Release 4.2a: Async Querysets with prefetch_related

I’m exploring implementing top-to-bottom async views in our application. (Strictly speaking, I’m working on async logic to generate responses to websocket messages arriving via channels.) Just ran into the queryset limitation that the asynchronous iterator doesn’t support prefetching data.

After some thought and code reading, I overloaded QuerySet.aiterator() with this logic inspired by the synchronous iterator() method, and it seems to work reasonably well – data seems to be prefetched for one chunk at a time. Beyond the performance impact of crossing the sync border for every chunk of results, are there any other side effects that I should worry about?

The solution seemed so easy that I was surprised it wasn’t in 4.2 alpha build – so much so that I’m wondering what I must be overlooking.

(TLDR: The logic sets aside the list of prefetches, then uses the standard async iterator to assemble a chunk of results.

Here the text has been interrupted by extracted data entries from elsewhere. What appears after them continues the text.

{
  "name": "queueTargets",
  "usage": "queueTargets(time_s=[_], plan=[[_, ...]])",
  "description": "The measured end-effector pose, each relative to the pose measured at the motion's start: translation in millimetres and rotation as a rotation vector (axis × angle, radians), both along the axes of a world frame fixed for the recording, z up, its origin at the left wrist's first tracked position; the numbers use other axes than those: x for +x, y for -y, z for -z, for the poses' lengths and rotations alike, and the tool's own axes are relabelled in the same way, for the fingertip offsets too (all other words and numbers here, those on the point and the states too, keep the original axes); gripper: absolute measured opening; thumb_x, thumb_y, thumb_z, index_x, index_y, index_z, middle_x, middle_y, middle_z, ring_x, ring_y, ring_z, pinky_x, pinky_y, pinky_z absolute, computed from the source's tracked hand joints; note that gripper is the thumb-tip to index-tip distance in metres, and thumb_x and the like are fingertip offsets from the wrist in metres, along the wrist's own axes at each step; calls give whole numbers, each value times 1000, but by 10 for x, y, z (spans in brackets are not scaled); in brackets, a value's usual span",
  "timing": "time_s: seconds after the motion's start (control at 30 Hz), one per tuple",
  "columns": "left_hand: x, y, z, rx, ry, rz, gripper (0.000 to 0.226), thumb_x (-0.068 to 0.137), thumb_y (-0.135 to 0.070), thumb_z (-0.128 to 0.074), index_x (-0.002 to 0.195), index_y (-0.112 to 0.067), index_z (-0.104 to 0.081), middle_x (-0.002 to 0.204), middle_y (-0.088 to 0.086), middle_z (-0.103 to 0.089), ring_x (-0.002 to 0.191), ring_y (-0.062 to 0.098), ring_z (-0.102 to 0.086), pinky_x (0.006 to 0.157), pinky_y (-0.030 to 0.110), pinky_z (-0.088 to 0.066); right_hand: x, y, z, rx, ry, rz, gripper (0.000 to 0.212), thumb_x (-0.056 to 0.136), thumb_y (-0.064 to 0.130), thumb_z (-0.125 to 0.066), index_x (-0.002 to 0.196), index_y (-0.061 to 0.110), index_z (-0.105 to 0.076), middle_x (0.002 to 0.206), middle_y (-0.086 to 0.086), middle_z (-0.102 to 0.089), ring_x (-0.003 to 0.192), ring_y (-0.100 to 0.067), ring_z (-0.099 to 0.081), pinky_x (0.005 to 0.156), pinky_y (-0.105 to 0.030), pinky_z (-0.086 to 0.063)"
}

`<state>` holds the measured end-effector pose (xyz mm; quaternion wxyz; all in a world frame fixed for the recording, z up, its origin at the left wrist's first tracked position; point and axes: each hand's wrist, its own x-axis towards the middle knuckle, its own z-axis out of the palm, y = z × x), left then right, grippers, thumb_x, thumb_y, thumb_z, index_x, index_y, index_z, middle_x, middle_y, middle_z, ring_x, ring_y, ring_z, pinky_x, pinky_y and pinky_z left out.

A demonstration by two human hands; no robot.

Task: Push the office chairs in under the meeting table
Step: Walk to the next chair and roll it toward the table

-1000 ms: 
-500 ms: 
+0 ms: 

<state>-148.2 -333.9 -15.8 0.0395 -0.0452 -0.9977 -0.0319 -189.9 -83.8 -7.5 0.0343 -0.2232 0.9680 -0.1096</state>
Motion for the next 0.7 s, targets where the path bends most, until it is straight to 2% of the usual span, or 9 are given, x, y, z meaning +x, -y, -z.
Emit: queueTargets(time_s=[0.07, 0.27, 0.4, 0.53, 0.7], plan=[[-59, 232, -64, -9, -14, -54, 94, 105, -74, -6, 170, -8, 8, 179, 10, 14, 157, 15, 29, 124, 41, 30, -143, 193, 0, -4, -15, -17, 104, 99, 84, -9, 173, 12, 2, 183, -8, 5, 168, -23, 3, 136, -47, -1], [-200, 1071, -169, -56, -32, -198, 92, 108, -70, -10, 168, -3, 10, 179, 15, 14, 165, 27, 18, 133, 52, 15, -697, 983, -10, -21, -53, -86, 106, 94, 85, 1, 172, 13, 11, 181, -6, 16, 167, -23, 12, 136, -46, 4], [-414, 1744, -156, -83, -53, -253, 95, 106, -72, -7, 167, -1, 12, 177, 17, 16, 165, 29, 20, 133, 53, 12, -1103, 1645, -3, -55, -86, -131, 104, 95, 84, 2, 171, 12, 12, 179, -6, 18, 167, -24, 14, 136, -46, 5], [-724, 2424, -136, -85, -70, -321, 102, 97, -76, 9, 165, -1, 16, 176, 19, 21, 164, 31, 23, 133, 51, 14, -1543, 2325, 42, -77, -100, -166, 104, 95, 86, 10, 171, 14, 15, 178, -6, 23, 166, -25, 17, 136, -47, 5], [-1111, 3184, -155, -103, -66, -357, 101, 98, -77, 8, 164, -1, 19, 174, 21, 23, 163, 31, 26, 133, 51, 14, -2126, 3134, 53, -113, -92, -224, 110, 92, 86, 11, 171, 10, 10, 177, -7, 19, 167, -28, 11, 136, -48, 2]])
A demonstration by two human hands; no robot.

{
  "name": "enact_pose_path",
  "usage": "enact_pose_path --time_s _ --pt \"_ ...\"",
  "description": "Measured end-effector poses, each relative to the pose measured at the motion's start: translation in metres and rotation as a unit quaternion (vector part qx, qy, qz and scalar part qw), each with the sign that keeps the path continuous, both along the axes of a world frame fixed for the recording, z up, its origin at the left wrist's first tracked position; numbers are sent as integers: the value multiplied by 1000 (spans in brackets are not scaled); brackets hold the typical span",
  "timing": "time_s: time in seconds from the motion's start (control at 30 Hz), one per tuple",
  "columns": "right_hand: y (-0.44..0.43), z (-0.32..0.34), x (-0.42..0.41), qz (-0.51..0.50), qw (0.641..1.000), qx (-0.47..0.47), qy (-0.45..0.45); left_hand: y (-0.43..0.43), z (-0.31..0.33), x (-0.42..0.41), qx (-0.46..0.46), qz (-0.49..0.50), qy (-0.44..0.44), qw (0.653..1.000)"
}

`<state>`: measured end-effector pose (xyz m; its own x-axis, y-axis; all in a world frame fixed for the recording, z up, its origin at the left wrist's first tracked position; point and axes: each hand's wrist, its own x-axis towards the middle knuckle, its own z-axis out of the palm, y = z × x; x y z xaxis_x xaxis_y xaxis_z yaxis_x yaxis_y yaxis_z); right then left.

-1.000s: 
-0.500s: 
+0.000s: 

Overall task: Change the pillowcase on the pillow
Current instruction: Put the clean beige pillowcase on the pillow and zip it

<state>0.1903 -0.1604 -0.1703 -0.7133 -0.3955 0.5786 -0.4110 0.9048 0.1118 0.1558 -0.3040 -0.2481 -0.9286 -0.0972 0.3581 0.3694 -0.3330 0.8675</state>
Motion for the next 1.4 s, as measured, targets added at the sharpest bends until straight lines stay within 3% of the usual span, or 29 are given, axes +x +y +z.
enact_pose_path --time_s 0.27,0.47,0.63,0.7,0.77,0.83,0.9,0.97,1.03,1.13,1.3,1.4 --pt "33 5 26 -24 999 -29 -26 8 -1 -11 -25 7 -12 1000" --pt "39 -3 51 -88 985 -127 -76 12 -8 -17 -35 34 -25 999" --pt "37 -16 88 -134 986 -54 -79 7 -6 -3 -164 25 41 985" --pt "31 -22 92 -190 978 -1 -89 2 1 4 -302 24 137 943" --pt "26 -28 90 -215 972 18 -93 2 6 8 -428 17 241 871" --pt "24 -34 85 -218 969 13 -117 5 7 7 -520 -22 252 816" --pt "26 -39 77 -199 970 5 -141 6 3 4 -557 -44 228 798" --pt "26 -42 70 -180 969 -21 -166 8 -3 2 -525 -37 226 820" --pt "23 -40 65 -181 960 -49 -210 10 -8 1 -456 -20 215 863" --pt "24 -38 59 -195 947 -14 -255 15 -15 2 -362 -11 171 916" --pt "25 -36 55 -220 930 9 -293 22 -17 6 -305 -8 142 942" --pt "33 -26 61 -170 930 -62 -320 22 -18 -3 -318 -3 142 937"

The prefetches are then applied to that chunk, much like the standard iterator() method, and then the results are yielded one at a time.)

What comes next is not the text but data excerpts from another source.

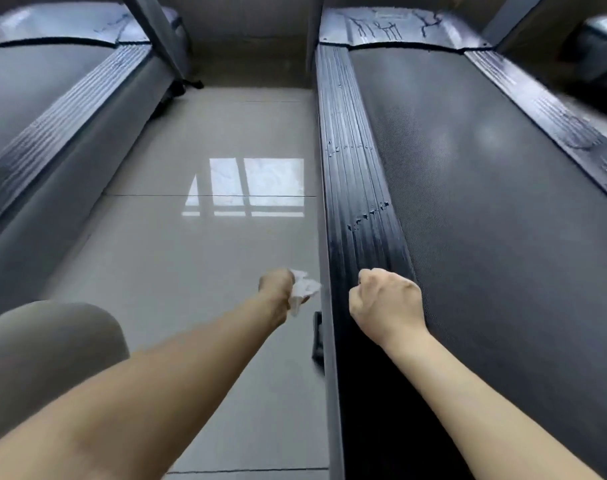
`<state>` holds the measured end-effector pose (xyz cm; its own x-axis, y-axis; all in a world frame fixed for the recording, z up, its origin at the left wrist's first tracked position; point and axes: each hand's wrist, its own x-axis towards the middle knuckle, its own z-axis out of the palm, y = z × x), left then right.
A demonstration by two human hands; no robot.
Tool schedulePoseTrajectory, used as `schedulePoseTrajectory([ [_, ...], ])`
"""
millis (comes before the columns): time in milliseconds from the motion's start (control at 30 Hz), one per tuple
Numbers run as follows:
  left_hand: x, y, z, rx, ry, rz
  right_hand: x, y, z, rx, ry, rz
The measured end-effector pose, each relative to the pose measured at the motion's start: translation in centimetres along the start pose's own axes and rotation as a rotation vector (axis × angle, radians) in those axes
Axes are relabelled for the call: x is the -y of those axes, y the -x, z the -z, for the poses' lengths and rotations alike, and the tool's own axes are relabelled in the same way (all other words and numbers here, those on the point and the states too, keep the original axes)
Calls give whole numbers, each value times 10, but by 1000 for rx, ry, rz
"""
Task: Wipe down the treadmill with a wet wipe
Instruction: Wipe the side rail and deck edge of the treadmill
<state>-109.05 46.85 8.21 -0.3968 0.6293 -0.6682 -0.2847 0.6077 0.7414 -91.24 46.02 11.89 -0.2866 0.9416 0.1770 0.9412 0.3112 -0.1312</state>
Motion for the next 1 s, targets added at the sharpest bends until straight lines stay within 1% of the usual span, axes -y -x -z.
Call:
schedulePoseTrajectory([
  [33, 11, -8, -3, 7, 53, 45, 6, -8, -9, -44, -8, -42],
  [100, 29, -9, -18, -20, 185, 75, 9, -10, -22, -107, -48, -132],
  [133, 35, -13, -26, -28, 210, 77, 10, -13, -33, -134, -40, -161],
  [200, 43, -23, -43, -3, 191, 24, 9, -15, -39, -183, -45, -184],
  [267, 39, -49, -51, -19, 25, -62, 9, -17, -38, -204, -35, -174],
  [333, 24, -86, -55, -62, -231, -142, 11, -18, -37, -196, -18, -177],
  [367, 14, -103, -56, -51, -334, -157, 11, -18, -37, -185, -18, -183],
  [400, 5, -118, -57, -16, -362, -169, 11, -17, -36, -176, -13, -194],
  [433, 2, -130, -58, 50, -305, -152, 11, -16, -35, -170, -4, -199],
  [467, 5, -142, -60, 140, -206, -89, 11, -16, -34, -157, 5, -213],
  [500, 11, -151, -61, 222, -105, 21, 11, -17, -34, -144, 11, -220],
  [567, 34, -153, -58, 343, 6, 221, 12, -16, -33, -123, 15, -208],
  [667, 70, -121, -46, 454, 48, 465, 14, -19, -31, -114, 47, -194],
  [700, 77, -109, -41, 478, 52, 517, 15, -19, -30, -110, 59, -194],
  [733, 78, -98, -36, 518, 30, 531, 16, -19, -29, -106, 66, -195],
  [800, 71, -104, -36, 582, -11, 459, 17, -18, -29, -95, 72, -188],
  [833, 61, -118, -40, 574, 27, 429, 16, -18, -29, -89, 74, -188],
  [900, 33, -159, -57, 472, 98, 361, 14, -19, -31, -78, 73, -195],
  [1000, -6, -193, -69, 413, 105, 236, 15, -20, -31, -70, 64, -188],
])
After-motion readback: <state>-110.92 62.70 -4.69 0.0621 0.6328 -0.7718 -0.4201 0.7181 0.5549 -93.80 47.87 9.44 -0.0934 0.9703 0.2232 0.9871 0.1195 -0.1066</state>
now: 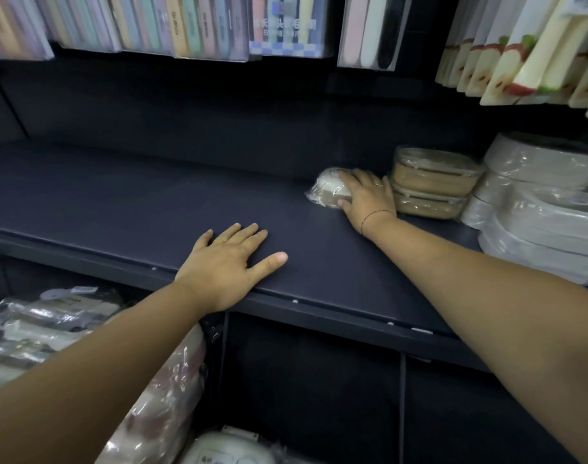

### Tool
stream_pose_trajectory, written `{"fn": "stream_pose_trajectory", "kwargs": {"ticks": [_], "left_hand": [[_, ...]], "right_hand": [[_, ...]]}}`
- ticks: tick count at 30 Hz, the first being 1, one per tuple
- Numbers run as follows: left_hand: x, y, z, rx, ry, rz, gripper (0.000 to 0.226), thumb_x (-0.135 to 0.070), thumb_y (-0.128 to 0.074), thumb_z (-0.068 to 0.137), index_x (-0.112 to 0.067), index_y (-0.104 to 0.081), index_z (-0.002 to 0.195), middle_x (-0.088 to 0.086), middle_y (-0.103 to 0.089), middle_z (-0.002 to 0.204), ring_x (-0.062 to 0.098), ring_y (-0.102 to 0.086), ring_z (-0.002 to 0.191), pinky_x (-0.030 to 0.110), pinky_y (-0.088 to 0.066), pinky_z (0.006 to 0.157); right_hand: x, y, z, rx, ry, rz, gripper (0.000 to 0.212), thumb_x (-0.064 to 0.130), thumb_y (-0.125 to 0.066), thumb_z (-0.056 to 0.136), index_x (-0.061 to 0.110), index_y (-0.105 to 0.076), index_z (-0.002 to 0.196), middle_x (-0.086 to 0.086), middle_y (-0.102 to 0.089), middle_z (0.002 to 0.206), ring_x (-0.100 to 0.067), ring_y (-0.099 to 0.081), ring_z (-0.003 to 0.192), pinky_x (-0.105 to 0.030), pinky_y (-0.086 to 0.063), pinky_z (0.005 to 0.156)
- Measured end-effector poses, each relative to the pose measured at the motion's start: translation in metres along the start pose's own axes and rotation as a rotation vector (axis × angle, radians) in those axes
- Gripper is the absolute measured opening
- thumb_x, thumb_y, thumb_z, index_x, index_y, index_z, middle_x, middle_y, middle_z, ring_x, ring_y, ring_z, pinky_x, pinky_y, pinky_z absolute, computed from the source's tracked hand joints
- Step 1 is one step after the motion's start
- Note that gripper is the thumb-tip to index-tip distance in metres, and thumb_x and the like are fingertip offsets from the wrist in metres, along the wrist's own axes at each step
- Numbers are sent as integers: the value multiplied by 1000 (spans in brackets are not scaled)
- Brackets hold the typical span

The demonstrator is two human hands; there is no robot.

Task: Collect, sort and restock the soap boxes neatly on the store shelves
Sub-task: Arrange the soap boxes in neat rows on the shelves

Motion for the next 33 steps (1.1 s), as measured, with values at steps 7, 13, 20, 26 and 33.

async def aiterator(self, chunk_size=2000):
    """
    An asynchronous iterator over the results from applying this QuerySet
    to the database.
    """
    from asgiref.sync import sync_to_async
    from django.db.models import prefetch_related_objects

    if not self._prefetch_related_lookups:
        async for result in super().aiterator(chunk_size=chunk_size):
            yield result

    if chunk_size <= 0:
        raise ValueError("Chunk size must be strictly positive.")

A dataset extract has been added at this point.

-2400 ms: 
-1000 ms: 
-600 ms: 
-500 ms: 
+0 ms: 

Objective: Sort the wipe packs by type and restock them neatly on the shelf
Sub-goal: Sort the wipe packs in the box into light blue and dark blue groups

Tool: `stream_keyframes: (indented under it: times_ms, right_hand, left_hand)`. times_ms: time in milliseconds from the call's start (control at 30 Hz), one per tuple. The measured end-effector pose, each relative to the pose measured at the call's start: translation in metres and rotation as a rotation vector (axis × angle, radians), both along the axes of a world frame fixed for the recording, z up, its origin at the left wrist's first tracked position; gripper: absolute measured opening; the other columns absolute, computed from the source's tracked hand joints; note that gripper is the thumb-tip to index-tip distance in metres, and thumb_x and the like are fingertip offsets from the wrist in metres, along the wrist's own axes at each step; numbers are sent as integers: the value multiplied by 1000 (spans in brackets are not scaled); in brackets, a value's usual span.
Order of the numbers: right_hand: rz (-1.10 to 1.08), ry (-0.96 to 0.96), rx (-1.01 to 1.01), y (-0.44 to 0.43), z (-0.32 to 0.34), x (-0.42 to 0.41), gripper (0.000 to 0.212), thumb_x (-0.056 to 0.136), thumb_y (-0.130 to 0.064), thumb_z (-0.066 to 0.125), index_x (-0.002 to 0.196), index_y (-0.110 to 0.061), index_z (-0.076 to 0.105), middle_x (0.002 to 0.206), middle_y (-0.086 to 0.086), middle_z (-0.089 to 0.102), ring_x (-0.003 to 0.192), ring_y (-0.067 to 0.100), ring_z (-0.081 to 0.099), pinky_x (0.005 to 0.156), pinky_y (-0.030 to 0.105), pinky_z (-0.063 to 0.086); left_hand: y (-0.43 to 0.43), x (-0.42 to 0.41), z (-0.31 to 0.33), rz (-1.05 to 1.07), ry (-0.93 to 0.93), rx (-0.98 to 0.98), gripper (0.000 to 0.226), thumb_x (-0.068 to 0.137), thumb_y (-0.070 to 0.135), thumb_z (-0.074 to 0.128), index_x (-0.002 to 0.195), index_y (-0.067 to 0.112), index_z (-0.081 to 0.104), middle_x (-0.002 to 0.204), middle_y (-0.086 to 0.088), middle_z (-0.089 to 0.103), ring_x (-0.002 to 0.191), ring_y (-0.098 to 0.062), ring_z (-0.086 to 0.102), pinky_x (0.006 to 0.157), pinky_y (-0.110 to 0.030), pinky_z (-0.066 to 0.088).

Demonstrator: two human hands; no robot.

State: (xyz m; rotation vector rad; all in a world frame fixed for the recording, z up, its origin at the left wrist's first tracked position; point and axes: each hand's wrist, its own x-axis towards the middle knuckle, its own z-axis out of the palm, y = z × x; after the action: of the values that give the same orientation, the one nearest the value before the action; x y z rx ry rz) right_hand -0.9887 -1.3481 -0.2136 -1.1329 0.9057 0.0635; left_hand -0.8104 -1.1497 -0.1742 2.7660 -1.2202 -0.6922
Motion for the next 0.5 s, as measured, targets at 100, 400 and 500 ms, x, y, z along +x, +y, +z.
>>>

    prefetch_related_lookups = self._prefetch_related_lookups
    self._prefetch_related_lookups = None

    chunk = deque()
    num_items = 0

    async for result in super().aiterator(chunk_size=chunk_size):
        chunk.append(result)
        num_items += 1
        if num_items == chunk_size:
            await sync_to_async(prefetch_related_objects)(chunk, *prefetch_related_lookups)
            for item in chunk:
                yield item
            chunk.clear()
            num_items = 0

    if num_items:
        await sync_to_async(prefetch_related_objects)(chunk, *prefetch_related_lookups)
        for item in chunk:
            yield item

    self._prefetch_related_lookups = prefetch_related_lookups

:wave: hello there!

All Django development takes place in the open so a nice way to understand the rationale is to walk your way from the exception message you are encountering all the way to the Github PR that introduced it and it’s associated ticket using git blame or the Github blame interface.

Searching for prefetch on the Github PR leads to this conversation

TL;DR async support for QuerySet.aiterator was added around the same time support for prefetch_related was added to QuerySet.iterator so it was decided to not implement prefetching support at the time to merge async queryset support in time for 4.1 and it was forgotten from there :slight_smile:

I suggest you create a new feature ticket to add support for it and even submit a patch if you’re interested in doing so. At this point it will likely not make the cut for 4.2 though but it should hopefully make its way into 5.0.

2 Likes

Thank you, Simon!

I confess, I haven’t quite made the bridge from being a fairly good Django user to being a Django developer, and had not tried to chase the rationale through the various logs and tickets. I’ll try to do better next time .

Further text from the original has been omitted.